PROVIDED DATA —
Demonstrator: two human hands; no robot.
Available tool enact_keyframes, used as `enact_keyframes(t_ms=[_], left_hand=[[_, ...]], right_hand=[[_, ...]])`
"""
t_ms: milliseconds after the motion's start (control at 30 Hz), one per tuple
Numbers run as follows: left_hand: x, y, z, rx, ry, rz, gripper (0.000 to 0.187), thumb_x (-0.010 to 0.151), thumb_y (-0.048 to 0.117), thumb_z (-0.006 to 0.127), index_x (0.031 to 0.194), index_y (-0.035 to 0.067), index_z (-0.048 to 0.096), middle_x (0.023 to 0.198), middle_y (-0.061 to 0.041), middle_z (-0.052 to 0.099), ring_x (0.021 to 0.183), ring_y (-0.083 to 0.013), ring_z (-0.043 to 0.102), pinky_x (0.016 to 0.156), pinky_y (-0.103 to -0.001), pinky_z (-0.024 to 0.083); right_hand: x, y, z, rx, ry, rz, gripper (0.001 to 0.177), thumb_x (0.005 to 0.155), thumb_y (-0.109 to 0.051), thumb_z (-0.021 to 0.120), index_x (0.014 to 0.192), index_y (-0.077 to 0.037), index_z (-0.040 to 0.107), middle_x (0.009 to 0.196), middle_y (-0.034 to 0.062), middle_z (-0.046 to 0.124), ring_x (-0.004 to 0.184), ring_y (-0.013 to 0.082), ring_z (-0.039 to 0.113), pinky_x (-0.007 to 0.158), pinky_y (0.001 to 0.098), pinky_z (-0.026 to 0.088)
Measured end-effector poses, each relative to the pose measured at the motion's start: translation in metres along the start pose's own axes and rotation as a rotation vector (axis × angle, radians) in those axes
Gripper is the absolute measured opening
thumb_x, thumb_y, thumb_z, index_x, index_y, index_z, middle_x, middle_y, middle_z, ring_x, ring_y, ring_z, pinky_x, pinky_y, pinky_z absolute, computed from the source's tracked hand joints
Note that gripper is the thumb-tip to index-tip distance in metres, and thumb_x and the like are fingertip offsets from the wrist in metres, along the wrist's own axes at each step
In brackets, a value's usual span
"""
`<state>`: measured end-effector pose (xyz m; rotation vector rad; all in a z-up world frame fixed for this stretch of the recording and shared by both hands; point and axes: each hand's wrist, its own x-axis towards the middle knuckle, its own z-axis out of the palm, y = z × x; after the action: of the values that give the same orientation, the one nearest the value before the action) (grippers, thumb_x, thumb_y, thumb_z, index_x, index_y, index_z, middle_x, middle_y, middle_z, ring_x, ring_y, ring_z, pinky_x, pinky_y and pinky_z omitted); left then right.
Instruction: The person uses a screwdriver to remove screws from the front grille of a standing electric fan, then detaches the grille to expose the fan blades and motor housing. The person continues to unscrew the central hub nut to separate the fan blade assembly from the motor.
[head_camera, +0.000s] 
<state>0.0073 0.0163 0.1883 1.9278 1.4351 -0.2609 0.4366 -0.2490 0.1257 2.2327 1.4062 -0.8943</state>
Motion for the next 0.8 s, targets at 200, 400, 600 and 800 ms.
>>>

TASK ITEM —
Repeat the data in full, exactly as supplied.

SOLUTION TO THIS EXERCISE —
Demonstrator: two human hands; no robot.
Available tool enact_keyframes, used as `enact_keyframes(t_ms=[_], left_hand=[[_, ...]], right_hand=[[_, ...]])`
"""
t_ms: milliseconds after the motion's start (control at 30 Hz), one per tuple
Numbers run as follows: left_hand: x, y, z, rx, ry, rz, gripper (0.000 to 0.187), thumb_x (-0.010 to 0.151), thumb_y (-0.048 to 0.117), thumb_z (-0.006 to 0.127), index_x (0.031 to 0.194), index_y (-0.035 to 0.067), index_z (-0.048 to 0.096), middle_x (0.023 to 0.198), middle_y (-0.061 to 0.041), middle_z (-0.052 to 0.099), ring_x (0.021 to 0.183), ring_y (-0.083 to 0.013), ring_z (-0.043 to 0.102), pinky_x (0.016 to 0.156), pinky_y (-0.103 to -0.001), pinky_z (-0.024 to 0.083); right_hand: x, y, z, rx, ry, rz, gripper (0.001 to 0.177), thumb_x (0.005 to 0.155), thumb_y (-0.109 to 0.051), thumb_z (-0.021 to 0.120), index_x (0.014 to 0.192), index_y (-0.077 to 0.037), index_z (-0.040 to 0.107), middle_x (0.009 to 0.196), middle_y (-0.034 to 0.062), middle_z (-0.046 to 0.124), ring_x (-0.004 to 0.184), ring_y (-0.013 to 0.082), ring_z (-0.039 to 0.113), pinky_x (-0.007 to 0.158), pinky_y (0.001 to 0.098), pinky_z (-0.026 to 0.088)
Measured end-effector poses, each relative to the pose measured at the motion's start: translation in metres along the start pose's own axes and rotation as a rotation vector (axis × angle, radians) in those axes
Gripper is the absolute measured opening
thumb_x, thumb_y, thumb_z, index_x, index_y, index_z, middle_x, middle_y, middle_z, ring_x, ring_y, ring_z, pinky_x, pinky_y, pinky_z absolute, computed from the source's tracked hand joints
Note that gripper is the thumb-tip to index-tip distance in metres, and thumb_x and the like are fingertip offsets from the wrist in metres, along the wrist's own axes at each step
In brackets, a value's usual span
"""
`<state>`: measured end-effector pose (xyz m; rotation vector rad; all in a z-up world frame fixed for this stretch of the recording and shared by both hands; point and axes: each hand's wrist, its own x-axis towards the middle knuckle, its own z-axis out of the palm, y = z × x; after the action: of the values that give the same orientation, the one nearest the value before the action) (grippers, thumb_x, thumb_y, thumb_z, index_x, index_y, index_z, middle_x, middle_y, middle_z, ring_x, ring_y, ring_z, pinky_x, pinky_y and pinky_z omitted); left then right.
Instruction: The person uses a screwdriver to remove screws from the front grille of a standing electric fan, then detaches the grille to expose the fan blades and motor housing. The person continues to unscrew the central hub nut to separate the fan blade assembly from the motor.
[head_camera, +0.000s] 
<state>0.0073 0.0163 0.1883 1.9278 1.4351 -0.2609 0.4366 -0.2490 0.1257 2.2327 1.4062 -0.8943</state>
Motion for the next 0.8 s, targets at 200, 400, 600 and 800 ms.
>>>

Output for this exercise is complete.